Not in my backyard: COVID‐19 vaccine development requires someone to be infected somewhere

George S Heriot and Euzebiusz Jamrozik
Med J Aust 2021; 214 (4): 150-152.e1. || doi: 10.5694/mja2.50930
Published online: 1 March 2021

We must consider how we can support communities hosting vaccine efficacy trials

Since the beginning of the coronavirus disease 2019 (COVID‐19) pandemic, Australia has pursued a strategy of “aggressive suppression”,1 or the attempt to maintain the number of incident infections as low as possible through diagnostic testing, contact tracing, quarantine, and societal shutdowns. This choice places Australia among a small group of wealthy island communities (notably, New Zealand, Hong Kong, Singapore and Taiwan) attempting to avoid the consequences of the large waves of infection seen in other parts of the world. As a strategy, epidemic suppression is not itself a complete solution to COVID‐19, but instead an epidemiological gambit, employed while waiting for the development of a safe and effective vaccine.2

At the time of writing (August 2020), none of the more than 100 severe acute respiratory syndrome coronavirus 2 (SARS‐CoV‐2) vaccines under development3 have demonstrated efficacy against SARS‐CoV‐2 infection in humans.

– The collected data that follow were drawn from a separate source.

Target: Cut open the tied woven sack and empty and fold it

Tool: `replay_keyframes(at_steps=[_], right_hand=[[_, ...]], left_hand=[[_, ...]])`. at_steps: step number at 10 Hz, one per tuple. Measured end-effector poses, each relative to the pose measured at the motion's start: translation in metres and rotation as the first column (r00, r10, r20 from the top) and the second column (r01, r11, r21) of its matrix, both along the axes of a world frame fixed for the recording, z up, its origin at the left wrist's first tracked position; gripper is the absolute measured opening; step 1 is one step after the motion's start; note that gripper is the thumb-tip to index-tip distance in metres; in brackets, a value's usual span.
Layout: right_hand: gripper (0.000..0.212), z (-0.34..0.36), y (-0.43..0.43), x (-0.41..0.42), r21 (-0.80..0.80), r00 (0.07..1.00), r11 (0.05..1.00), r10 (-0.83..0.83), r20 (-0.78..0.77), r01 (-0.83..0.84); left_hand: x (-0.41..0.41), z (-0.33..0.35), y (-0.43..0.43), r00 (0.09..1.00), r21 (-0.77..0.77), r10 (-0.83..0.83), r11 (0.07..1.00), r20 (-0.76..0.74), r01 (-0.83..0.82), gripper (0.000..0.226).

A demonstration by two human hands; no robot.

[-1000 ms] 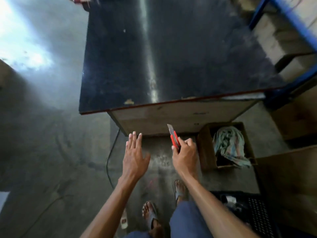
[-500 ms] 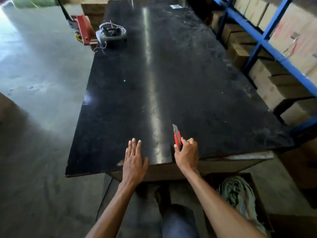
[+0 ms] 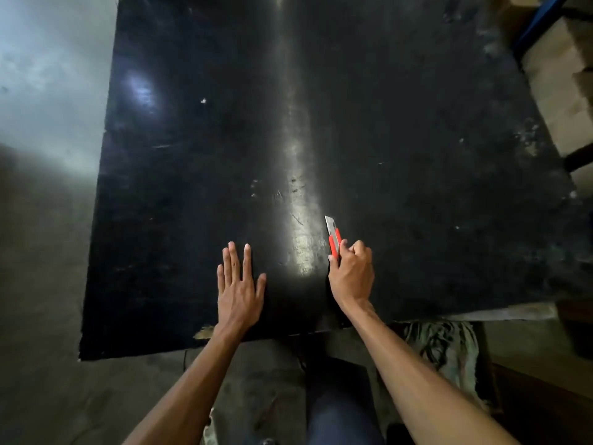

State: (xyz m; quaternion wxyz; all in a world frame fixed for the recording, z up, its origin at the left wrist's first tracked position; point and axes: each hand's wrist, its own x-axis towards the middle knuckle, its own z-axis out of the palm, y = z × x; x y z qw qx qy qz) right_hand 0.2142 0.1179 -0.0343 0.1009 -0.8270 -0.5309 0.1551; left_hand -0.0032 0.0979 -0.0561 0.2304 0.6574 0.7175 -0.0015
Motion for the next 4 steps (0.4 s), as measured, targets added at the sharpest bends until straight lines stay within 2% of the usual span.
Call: replay_keyframes(at_steps=[2,3,4], right_hand=[[0.044,0.003,-0.001,0.005,-0.011,0.998,1.000,0.015,-0.058,-0.016],[0.055,0.016,-0.004,0.006,0.000,0.986,1.000,-0.023,-0.165,0.024],[0.065,0.030,-0.022,0.004,0.020,0.983,1.000,0.006,-0.181,-0.002]], left_hand=[[-0.002,0.001,-0.001,1.000,-0.018,-0.022,1.000,-0.013,0.021,0.075],[-0.005,0.015,0.002,0.998,-0.050,-0.001,0.999,0.062,0.004,0.075],[-0.007,0.032,-0.017,0.995,-0.048,0.028,0.999,0.100,-0.024,0.074]])
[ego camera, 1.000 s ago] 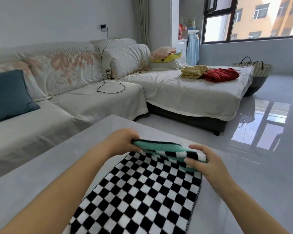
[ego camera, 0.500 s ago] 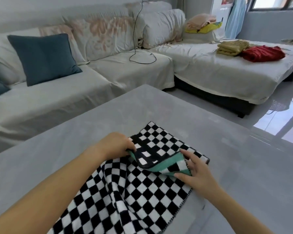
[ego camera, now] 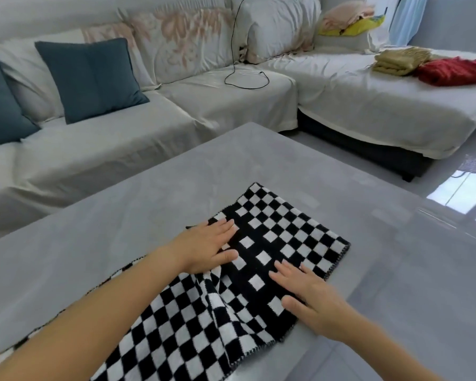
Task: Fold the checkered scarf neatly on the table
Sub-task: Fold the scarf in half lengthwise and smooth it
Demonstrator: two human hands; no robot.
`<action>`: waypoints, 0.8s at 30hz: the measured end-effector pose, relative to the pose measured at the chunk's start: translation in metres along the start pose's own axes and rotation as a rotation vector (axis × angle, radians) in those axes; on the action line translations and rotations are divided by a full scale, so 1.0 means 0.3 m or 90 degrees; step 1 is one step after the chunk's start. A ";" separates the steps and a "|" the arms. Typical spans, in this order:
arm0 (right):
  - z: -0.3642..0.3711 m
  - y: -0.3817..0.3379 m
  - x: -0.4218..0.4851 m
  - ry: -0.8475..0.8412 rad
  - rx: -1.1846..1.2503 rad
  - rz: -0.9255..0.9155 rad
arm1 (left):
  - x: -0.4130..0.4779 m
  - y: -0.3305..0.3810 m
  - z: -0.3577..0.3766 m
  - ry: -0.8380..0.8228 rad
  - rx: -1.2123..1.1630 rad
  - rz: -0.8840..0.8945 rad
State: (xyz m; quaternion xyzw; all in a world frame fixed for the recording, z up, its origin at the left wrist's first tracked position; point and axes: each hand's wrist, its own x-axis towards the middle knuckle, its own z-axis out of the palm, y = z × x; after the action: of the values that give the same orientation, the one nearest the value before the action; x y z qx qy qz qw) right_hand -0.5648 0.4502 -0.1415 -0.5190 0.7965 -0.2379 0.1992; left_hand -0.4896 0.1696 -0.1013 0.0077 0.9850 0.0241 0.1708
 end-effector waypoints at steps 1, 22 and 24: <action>0.014 -0.009 0.001 0.001 -0.064 0.006 | 0.002 0.015 0.016 -0.015 0.002 -0.010; -0.126 0.185 0.203 0.126 -0.315 0.245 | 0.432 0.072 0.011 0.071 0.044 -0.017; -0.111 0.190 0.207 0.102 -0.289 0.302 | 0.462 0.079 0.040 0.067 0.026 -0.028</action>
State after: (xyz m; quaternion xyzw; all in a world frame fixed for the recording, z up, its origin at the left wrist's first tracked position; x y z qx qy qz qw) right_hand -0.6492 0.4186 -0.1524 -0.3300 0.9408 -0.0415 0.0646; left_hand -0.6161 0.1969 -0.1580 -0.0116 0.9928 0.0008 0.1190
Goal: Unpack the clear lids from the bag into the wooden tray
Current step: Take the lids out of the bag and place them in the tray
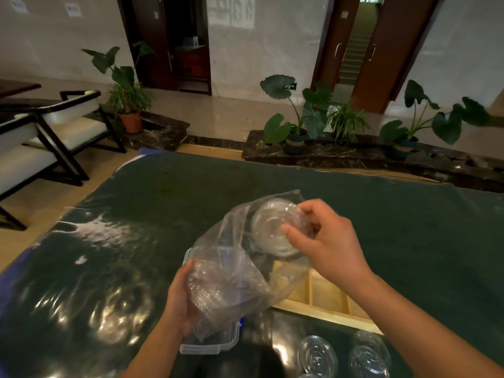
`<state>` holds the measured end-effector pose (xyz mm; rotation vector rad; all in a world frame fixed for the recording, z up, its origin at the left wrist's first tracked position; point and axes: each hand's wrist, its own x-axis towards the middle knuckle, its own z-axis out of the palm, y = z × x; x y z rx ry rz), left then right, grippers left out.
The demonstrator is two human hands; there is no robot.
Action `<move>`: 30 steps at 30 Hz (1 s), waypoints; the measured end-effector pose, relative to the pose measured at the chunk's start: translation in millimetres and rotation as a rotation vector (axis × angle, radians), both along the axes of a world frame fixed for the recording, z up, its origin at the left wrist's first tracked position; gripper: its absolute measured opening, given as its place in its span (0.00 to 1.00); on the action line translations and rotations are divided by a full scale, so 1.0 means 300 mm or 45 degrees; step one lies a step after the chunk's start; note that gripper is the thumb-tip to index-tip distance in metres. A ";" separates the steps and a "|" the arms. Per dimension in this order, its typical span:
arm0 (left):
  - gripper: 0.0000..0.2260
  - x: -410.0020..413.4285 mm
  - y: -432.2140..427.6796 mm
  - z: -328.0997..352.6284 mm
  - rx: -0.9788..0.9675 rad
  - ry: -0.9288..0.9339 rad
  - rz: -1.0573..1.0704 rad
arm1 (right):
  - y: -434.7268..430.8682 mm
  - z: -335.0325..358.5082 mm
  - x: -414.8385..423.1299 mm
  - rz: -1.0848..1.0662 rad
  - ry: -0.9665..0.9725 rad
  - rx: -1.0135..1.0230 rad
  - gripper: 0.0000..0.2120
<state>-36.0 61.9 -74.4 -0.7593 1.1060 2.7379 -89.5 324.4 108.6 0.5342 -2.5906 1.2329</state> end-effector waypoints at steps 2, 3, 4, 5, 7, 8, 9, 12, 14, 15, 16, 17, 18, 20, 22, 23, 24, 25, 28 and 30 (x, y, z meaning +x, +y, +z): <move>0.25 -0.002 -0.008 -0.006 0.024 0.001 0.005 | 0.035 0.020 -0.005 -0.041 -0.068 -0.219 0.12; 0.24 -0.003 -0.013 -0.010 0.039 0.003 0.018 | 0.056 0.028 -0.011 -0.079 -0.087 -0.321 0.11; 0.24 -0.004 -0.020 -0.014 0.054 0.003 0.037 | 0.079 0.031 -0.020 -0.127 -0.101 -0.408 0.11; 0.24 -0.004 -0.026 -0.019 0.062 0.002 0.057 | 0.105 0.030 -0.030 -0.177 -0.118 -0.481 0.10; 0.24 -0.003 -0.035 -0.028 0.048 -0.005 0.093 | 0.157 0.012 -0.053 -0.264 -0.174 -0.594 0.10; 0.25 -0.003 -0.039 -0.031 0.035 -0.015 0.110 | 0.179 -0.006 -0.064 -0.303 -0.205 -0.624 0.09; 0.25 -0.005 -0.042 -0.032 0.024 -0.025 0.122 | 0.197 -0.029 -0.075 -0.340 -0.235 -0.635 0.09; 0.23 -0.010 -0.042 -0.024 -0.008 -0.052 0.144 | 0.222 -0.122 -0.106 -0.418 -0.357 -0.620 0.07; 0.23 -0.009 -0.038 -0.019 -0.045 -0.073 0.160 | 0.226 -0.194 -0.125 -0.453 -0.452 -0.646 0.06; 0.25 -0.010 -0.035 -0.017 -0.069 -0.088 0.168 | 0.225 -0.229 -0.133 -0.470 -0.501 -0.667 0.06; 0.26 -0.010 -0.032 -0.015 -0.089 -0.100 0.175 | 0.224 -0.262 -0.140 -0.486 -0.548 -0.685 0.07; 0.27 -0.009 -0.029 -0.011 -0.100 -0.101 0.180 | 0.221 -0.295 -0.145 -0.503 -0.587 -0.694 0.07; 0.28 -0.009 -0.026 -0.005 -0.099 -0.100 0.185 | 0.219 -0.328 -0.150 -0.520 -0.617 -0.694 0.08; 0.28 -0.007 -0.019 0.005 -0.084 -0.110 0.190 | 0.218 -0.391 -0.161 -0.541 -0.663 -0.675 0.08; 0.28 -0.006 -0.013 0.006 -0.071 -0.126 0.200 | 0.217 -0.451 -0.172 -0.550 -0.712 -0.643 0.08; 0.28 -0.006 -0.012 0.003 -0.068 -0.127 0.207 | 0.217 -0.481 -0.179 -0.558 -0.736 -0.614 0.09; 0.27 -0.006 -0.011 0.003 -0.066 -0.129 0.211 | 0.216 -0.511 -0.186 -0.568 -0.757 -0.577 0.09; 0.27 -0.007 -0.012 0.003 -0.056 -0.121 0.210 | 0.215 -0.543 -0.195 -0.577 -0.778 -0.530 0.09; 0.26 -0.010 -0.018 -0.002 -0.015 -0.023 0.143 | 0.203 -0.636 -0.221 -0.585 -0.866 -0.398 0.13; 0.24 -0.009 -0.018 -0.013 0.005 0.032 0.129 | 0.190 -0.691 -0.238 -0.591 -0.937 -0.313 0.15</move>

Seven registered phase 3 field trials of four candidate vaccines are currently recruiting participants in the United States, the United Kingdom, Brazil, Indonesia, Bahrain, the United Arab Emirates and South Africa.4 The only mechanism by which these trials can demonstrate the efficacy of a vaccine in the prevention or modification of COVID‐19 is through the infection of trial participants and members of their surrounding communities. Wealthy countries successfully suppressing COVID‐19 are therefore reliant on infections and morbidity occurring elsewhere to deliver an effective vaccine. The risks and obligations of this strategy must be carefully considered.


Where and when can vaccine trials be conducted for epidemic diseases?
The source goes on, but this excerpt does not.